- What you will do -
Each line below with the word "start" needs to be copied.

- Given information -
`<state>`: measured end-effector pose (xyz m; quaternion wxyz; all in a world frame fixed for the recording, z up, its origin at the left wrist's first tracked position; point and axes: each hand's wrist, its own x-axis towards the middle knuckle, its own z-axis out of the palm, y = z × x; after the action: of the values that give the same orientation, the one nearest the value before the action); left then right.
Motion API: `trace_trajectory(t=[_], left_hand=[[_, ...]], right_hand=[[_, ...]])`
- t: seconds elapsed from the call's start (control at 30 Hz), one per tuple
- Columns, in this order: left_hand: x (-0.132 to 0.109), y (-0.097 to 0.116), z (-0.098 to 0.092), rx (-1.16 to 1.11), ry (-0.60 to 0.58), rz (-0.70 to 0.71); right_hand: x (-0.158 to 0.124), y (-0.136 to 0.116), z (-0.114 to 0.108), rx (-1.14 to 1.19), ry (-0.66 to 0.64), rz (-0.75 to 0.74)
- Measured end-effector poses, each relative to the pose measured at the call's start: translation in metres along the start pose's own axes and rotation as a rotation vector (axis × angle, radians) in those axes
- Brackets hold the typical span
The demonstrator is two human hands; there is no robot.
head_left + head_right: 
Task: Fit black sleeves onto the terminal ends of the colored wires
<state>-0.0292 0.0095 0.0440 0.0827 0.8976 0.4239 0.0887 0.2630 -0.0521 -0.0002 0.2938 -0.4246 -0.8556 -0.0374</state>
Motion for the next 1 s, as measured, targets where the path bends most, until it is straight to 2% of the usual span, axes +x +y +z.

- Solution for this task -
- t: seconds elapsed from the call's start (control at 30 Hz), one per tuple
- Measured end-effector poses, each relative to the pose measured at the call's start: translation in metres along the start pose's own axes and rotation as a rotation vector (axis × angle, radians) in those axes

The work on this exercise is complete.